Most important, transition relief is provided for the 2014 calendar year. This gives an employer the option to determine its status as an Applicable Large Employer by reference to a period of at least six consecutive calendar months, as chosen by the employer, in the 2013 calendar year (rather than the entire 2013 calendar year). Thus, an employer may determine whether it is an Applicable Large Employer for 2014 by determining whether it employed an average of at least 50 FT Employees on business days during any consecutive six-month period in 2013.

Full-Time Employees: Full-time employee status is determined on a monthly basis.
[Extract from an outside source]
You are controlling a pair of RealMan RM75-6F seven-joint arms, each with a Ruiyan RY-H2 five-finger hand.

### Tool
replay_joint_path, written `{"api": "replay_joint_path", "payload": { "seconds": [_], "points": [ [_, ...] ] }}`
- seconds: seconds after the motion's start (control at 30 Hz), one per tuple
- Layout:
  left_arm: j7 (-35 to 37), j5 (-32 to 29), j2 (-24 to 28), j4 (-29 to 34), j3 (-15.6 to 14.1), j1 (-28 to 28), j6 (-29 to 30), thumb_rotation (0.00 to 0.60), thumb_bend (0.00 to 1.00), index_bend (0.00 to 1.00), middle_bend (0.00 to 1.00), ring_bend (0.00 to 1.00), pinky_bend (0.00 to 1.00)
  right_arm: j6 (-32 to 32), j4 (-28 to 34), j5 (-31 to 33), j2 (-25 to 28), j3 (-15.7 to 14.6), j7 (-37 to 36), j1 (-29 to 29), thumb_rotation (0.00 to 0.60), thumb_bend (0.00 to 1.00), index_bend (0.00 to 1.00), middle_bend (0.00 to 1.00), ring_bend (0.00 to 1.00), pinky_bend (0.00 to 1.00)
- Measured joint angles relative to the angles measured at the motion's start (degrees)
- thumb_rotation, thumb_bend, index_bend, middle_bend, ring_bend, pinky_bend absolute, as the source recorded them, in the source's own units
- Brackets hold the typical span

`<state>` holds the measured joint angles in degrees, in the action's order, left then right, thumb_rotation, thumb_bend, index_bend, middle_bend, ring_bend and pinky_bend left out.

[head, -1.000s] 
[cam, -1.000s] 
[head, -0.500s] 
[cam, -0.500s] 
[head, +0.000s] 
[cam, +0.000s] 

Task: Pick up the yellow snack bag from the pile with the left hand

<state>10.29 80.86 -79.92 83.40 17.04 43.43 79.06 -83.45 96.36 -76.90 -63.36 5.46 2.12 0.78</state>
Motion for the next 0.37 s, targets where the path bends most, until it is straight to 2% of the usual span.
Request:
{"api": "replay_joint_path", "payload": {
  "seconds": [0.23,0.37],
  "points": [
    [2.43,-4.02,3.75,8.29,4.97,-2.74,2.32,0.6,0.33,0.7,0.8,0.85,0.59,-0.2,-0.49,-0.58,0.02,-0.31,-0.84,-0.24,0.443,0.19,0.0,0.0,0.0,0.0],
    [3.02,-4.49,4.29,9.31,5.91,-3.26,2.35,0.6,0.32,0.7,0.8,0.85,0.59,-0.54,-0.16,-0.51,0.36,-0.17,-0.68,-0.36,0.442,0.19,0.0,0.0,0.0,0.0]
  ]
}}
A Full-Time Employee with respect to any month is an employee (including a seasonal employee) who is employed, on average, at least 30 hours of service per week (or at least 130 hours of service in the calendar month). An employee who is not a full-time employee under this standard (including a seasonal employee) for a given month is taken into account in the FTE calculation.

Full-Time Equivalent Employees: In determining whether an employer is an Applicable Large Employer for the current calendar year, the employer is required to calculate the number of FTEs it employed during the preceding calendar year. All employees (including seasonal employees) who were not full-time employees for any month in the preceding calendar year are included in calculating the employer's FTEs for that month. The number of FTEs for each calendar month in the preceding calendar year are determined using the following steps:

1) Calculate the aggregate number of hours of service (but not more than 120 hours of service for any employee) for all employees who were not full-time employees for that month.

2) Divide the total hours of service in step (1) by 120. This is the number of FTEs for the calendar month.

In determining the number of FTEs for each calendar month, fractions would be taken into account. For example, if in a calendar month employees who are not full-time employees work 1,260 hours, there would be 10.5 FTEs for that month.

Seasonal Employees: Seasonal employees are employees who perform labor or services on a seasonal basis as defined by the Secretary of Labor, including seasonal workers covered by 29 C.F.R. § 500.20(s)(1) and retail workers employed exclusively during holiday seasons. If an employer's workforce exceeds 50 FT employees (see below) for 120 days or fewer during a calendar year, and the employees in excess of 50 who were employed during that period of no more than 120 days were seasonal employees, the employer would not be an Applicable Large Employer. For this purpose only, four calendar months would be treated as the equivalent of 120 days. The four calendar months and the 120 days are not required to be consecutive.

Calculating the Number of FT Employees: The steps in calculating the number of FT Employees in the preceding calendar year, and thus whether the employer is an Applicable Large Employer for the current calendar year, are:

1) Calculate the number of full-time employees (including seasonal employees) for each calendar month in the preceding calendar year.

2) Calculate the number of FTEs (including seasonal employees) for each calendar month in the preceding calendar year (as described above).

3) Add the number of full-time employees and FTEs calculated in steps (1) and (2) for each of the 12 months in the preceding calendar year.

4) Add up the 12 monthly numbers in step (3) and divide the sum by 12. This is the average number of the employer's FT Employees for the preceding calendar year. However, after adding the 12 monthly full-time employee and FTE totals, and dividing by 12, all fractions are disregarded. For example, 49.9 FT Employees for the preceding calendar year are rounded down to 49 FT Employees (and thus the employer would not be an Applicable Large Employer in the current calendar year).

5) If the number of FT Employees in step (4) is less than 50, the employer is not an Applicable Large Employer for the current calendar year.

6) If the number of FT Employees in step (4) is 50 or more, determine whether the seasonal employee exception, as described above, applies. If the seasonal employee exception applies, the employer is not an Applicable Large Employer for the current calendar year. If the seasonal employee exception does not apply, the employer is an Applicable Large Employer for the current calendar year.